De l’aide peut s’avérer utile, notamment si vous avez peu de connaissances en électricité ou éclairage, ou encore des besoins spécifiques liés à vos œuvres ou à l’espace. Afin de ne pas vous disperser, voici quelques tuyaux !

Pensez d’abord votre scénographie.

Si vous exposez seul, vous pouvez vous faire aider par un autre artiste, un commissaire d’exposition, votre enseignant … Si vous exposez de manière collective, la scénographie peut s’organiser collectivement, chacun devant conserver à l’esprit la thématique ; vous pouvez aussi désigner un commissaire d’exposition ou un scénographe parmi vous.

De votre scénographie découleront beaucoup de choses dans la suite de la production. C’est l’opportunité de lister précisément tout ce dont vous avez besoin pour exposer chaque œuvre (accrochage et éclairage). Vous pourrez ajuster votre liste en la testant dans l’espace d’exposition, ce qui peut modifier vos besoins (branchements, cartels, etc.). Cela vous permettra aussi d’affiner votre communication (dossier de presse, médiation) qui peut en tenir compte.

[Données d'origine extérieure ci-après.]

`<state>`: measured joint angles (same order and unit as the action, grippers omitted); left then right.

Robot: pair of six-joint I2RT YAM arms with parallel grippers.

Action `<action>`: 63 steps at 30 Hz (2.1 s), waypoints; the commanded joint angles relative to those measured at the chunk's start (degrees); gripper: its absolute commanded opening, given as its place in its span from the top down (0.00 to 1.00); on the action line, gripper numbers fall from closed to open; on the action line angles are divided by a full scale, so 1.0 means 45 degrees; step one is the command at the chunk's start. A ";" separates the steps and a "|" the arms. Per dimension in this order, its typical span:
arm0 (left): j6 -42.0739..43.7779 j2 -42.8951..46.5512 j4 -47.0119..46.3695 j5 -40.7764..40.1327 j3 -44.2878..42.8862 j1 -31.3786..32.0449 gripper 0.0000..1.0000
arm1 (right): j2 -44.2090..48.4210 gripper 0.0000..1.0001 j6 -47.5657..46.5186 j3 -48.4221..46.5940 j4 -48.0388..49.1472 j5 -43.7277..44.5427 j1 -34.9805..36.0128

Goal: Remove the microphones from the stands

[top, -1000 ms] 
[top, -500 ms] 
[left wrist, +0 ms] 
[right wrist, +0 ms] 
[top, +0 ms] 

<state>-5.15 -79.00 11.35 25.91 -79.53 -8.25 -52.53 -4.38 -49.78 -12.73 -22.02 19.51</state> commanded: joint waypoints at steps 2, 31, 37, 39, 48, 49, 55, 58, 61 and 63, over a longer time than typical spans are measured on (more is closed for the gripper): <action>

Définissez un cheminement cohérent entre les œuvres. Veillez à laisser libre d’accès les sorties de secours. Prévoyez suffisamment d’espace pour que les visiteurs ne se télescopent pas ou ne soient pas face à face, ne bousculent pas les œuvres.

Organisez enfin le montage.

Si l’espace est géré par une équipe, il vous faut définir le mode de collaboration et le degré d’autonomie de chacun, afin qu’il n’y ait pas de malentendus. S’il n’y a pas d’accrochage fourni (cimaises notamment), assurez-vous que le contrat vous autorise à faire des trous aux murs. Avant de percer un mur, choisissez les bons outils (mèches, chevilles, vis en fonction du poids de l’œuvre) afin de ne faire que le minimum nécessaire ; si vous abîmez un mur, au mieux il vous faudra le ré-enduire, au pire il vous faudra payer sa réfection (voir votre contrat).

Une fois les œuvres définitivement placées, vous pouvez vous préoccuper des éclairages et finitions (cartels, branchements et leur sécurisation).

Envisagez la maintenance de l’exposition, afin de ne pas être pris au dépourvu sur les consommables à stocker (ampoules de rechange par exemple).